NAME

block, case, compose, decompose, fold, surrogate, type, uconv, unfold, unsurrogate – rune transformations

SYNOPSIS

rune/block rune ...
rune/case [ ltu ] [ –f file ]
rune/compose [ file ... ]
rune/decompose [ –u ] [ file ... ]
rune/fold [ –i ] [ file ... ]
rune/surrogate [ file ... ]
rune/type [–x] [ file ... ]
rune/uconv [ –f ] [ –n defsize ] [ file ... ]
rune/unfold [ re ... ]
rune/unsurrogate [ file ... ]

DESCRIPTION

These programs provide transformations on runes.
Block converts from rune to the containing Unicode block name.
If there exists a case conversion from the given rune, case converts to the specified case. The ltu flags convert to lower, title and upper case, respectively. The default is lower case.
If there exists an equivalent precombined codepoint, compose combines base codepoints with any following combining codepoints. Decompose is its inverse.
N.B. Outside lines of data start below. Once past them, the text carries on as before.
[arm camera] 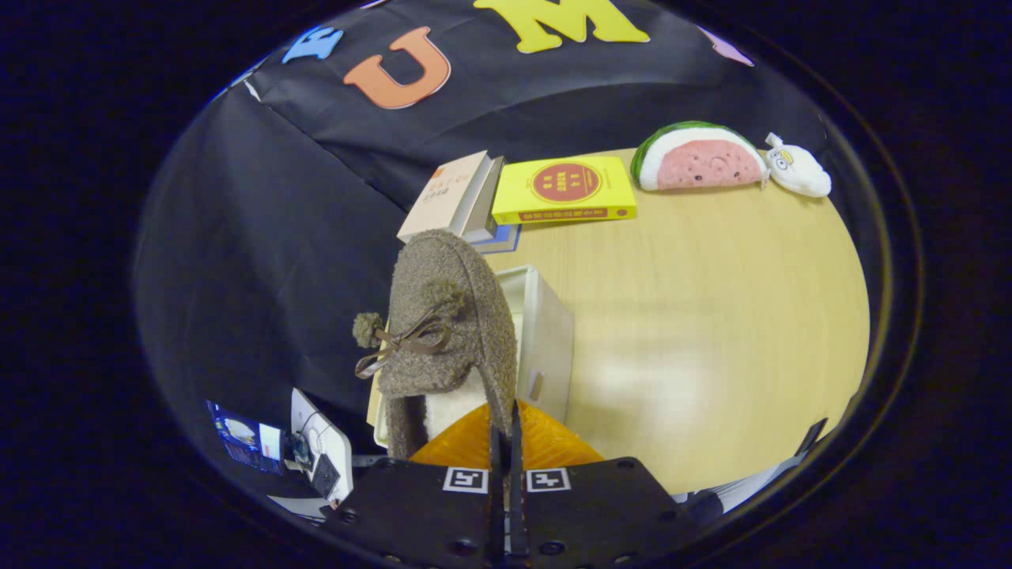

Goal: Open the storage box then place both shoes into the box .Put the left shoe in first, then the right shoe, with the right side of both shoes facing outward in a uniform manner.

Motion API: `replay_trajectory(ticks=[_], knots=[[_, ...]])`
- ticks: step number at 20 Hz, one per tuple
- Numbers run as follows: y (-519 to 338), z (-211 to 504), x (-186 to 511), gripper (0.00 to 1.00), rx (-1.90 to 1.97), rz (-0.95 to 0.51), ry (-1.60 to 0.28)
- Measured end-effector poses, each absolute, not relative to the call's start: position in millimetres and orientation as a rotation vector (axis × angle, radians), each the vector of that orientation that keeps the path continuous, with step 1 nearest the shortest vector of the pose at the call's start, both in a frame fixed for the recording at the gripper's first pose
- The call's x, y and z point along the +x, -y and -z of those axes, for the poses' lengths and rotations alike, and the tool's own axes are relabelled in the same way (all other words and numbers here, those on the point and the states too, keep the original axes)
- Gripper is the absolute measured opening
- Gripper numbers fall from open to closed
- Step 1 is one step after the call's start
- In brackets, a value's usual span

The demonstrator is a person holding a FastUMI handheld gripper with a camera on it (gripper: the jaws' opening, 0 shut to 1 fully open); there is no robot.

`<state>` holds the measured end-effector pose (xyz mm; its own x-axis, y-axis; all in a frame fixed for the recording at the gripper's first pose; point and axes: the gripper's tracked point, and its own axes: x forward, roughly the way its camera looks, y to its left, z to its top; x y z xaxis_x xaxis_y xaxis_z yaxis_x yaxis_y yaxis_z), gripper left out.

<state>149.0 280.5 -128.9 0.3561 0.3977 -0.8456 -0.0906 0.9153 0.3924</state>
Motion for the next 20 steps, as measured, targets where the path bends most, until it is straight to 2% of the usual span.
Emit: replay_trajectory(ticks=[3, 6, 11, 20], knots=[[-305.9, 158.1, 152.5, 0.03, 0.297, -0.256, -1.198], [-312.7, 192.4, 156.2, 0.03, 0.264, -0.112, -1.181], [-319.7, 215.6, 144.4, 0.03, 0.256, 0.045, -1.15], [-313.6, 219.9, 142.9, 0.03, 0.15, 0.105, -1.058]])
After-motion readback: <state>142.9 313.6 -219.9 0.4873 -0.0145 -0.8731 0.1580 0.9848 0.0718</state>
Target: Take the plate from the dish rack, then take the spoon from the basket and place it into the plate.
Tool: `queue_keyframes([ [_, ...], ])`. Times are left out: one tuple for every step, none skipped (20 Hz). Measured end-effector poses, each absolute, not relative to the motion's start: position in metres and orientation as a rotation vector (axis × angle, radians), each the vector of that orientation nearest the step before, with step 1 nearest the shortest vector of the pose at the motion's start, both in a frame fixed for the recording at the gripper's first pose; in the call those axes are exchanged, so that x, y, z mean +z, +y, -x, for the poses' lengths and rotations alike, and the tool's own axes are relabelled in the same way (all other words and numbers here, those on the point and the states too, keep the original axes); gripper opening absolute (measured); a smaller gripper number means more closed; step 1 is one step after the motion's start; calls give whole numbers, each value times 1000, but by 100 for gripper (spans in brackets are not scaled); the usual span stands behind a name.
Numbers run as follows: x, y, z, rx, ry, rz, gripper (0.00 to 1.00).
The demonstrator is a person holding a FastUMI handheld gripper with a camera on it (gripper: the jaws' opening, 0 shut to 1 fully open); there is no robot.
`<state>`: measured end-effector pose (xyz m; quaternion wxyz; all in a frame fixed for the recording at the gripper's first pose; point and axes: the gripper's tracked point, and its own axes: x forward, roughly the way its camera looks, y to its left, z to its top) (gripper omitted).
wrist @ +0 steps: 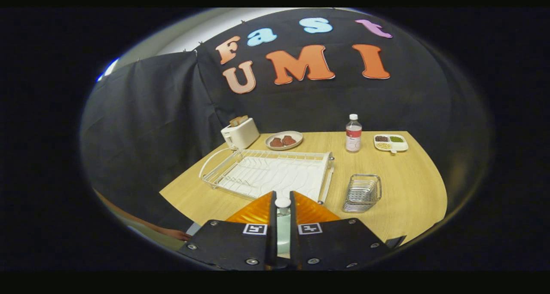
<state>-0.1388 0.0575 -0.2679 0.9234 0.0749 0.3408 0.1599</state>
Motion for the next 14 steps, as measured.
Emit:
queue_keyframes([
  [-273, 62, 140, 338, 710, -158, 12],
  [-278, 67, 140, 346, 718, -165, 12],
  [-282, 71, 141, 355, 724, -172, 12],
  [-287, 76, 140, 362, 723, -179, 12],
  [-292, 81, 140, 372, 731, -188, 12],
  [-298, 86, 140, 379, 739, -199, 12],
  [-302, 91, 140, 387, 743, -206, 12],
  [-307, 94, 141, 392, 750, -206, 12],
  [-308, 96, 142, 398, 750, -202, 12],
  [-310, 98, 142, 404, 745, -195, 12],
  [-312, 101, 143, 412, 741, -187, 12],
  [-313, 104, 144, 424, 740, -185, 12],
  [-316, 106, 146, 431, 746, -184, 13],
  [-320, 107, 148, 431, 751, -181, 13],
])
The –u flag emits the combining characters with \u or \U escapes, suitable for conversion with uconv.
Fold converts codepoints to their base codepoint, esentially stripping combining characters while unfold transforms a regular expression to one that matches any string which would match the original expression if folded first. Both accept –i which makes the conversion case insensitive.
Type prints the codepoint then the type classes of each given rune, which may be any of alpha, title, space, lower, upper, and digit. Upper– and lowercase append the type with a string consisting of a colon, the corresponding lower– or upper case rune and the codepoint in parenthesis. Digit values are followed by a colon and the corresponding digit value.
Uconv converts \u0000 (4 hex digits) and \U000000 (6 hex digits) to corresponding runes. With the –f flag, it is assumed that the escapes are terminated by non–numbers so the number of digits is not checked while –n sets the default width.
Surrogate converts runes outside the Basic Plane to surrogate pairs while runes in the Basic Plane are unchanged; unsurrogate is its inverse. Surrogate pairs are not used within the system.

EXAMPLES

Generate the first 10 Greek letters
awk 'BEGIN{for(i=945; i<955; i++)printf "\\u%.4x", i}' |
rune/uconv
Find alternate spellings of “naïve” in the dictionary
grep `{rune/unfold naïve} /lib/words
Show the type of a
03b1 alpha lower:Α(0391)

FILES

/lib/unicode
/sys/src/libc/port/*.h

SOURCE

/sys/src/cmd/runetype

SEE ALSO

rune(2)

BUGS

Still a bit raw. Type has wierd output. It's not clear that uconv does the most useful conversions.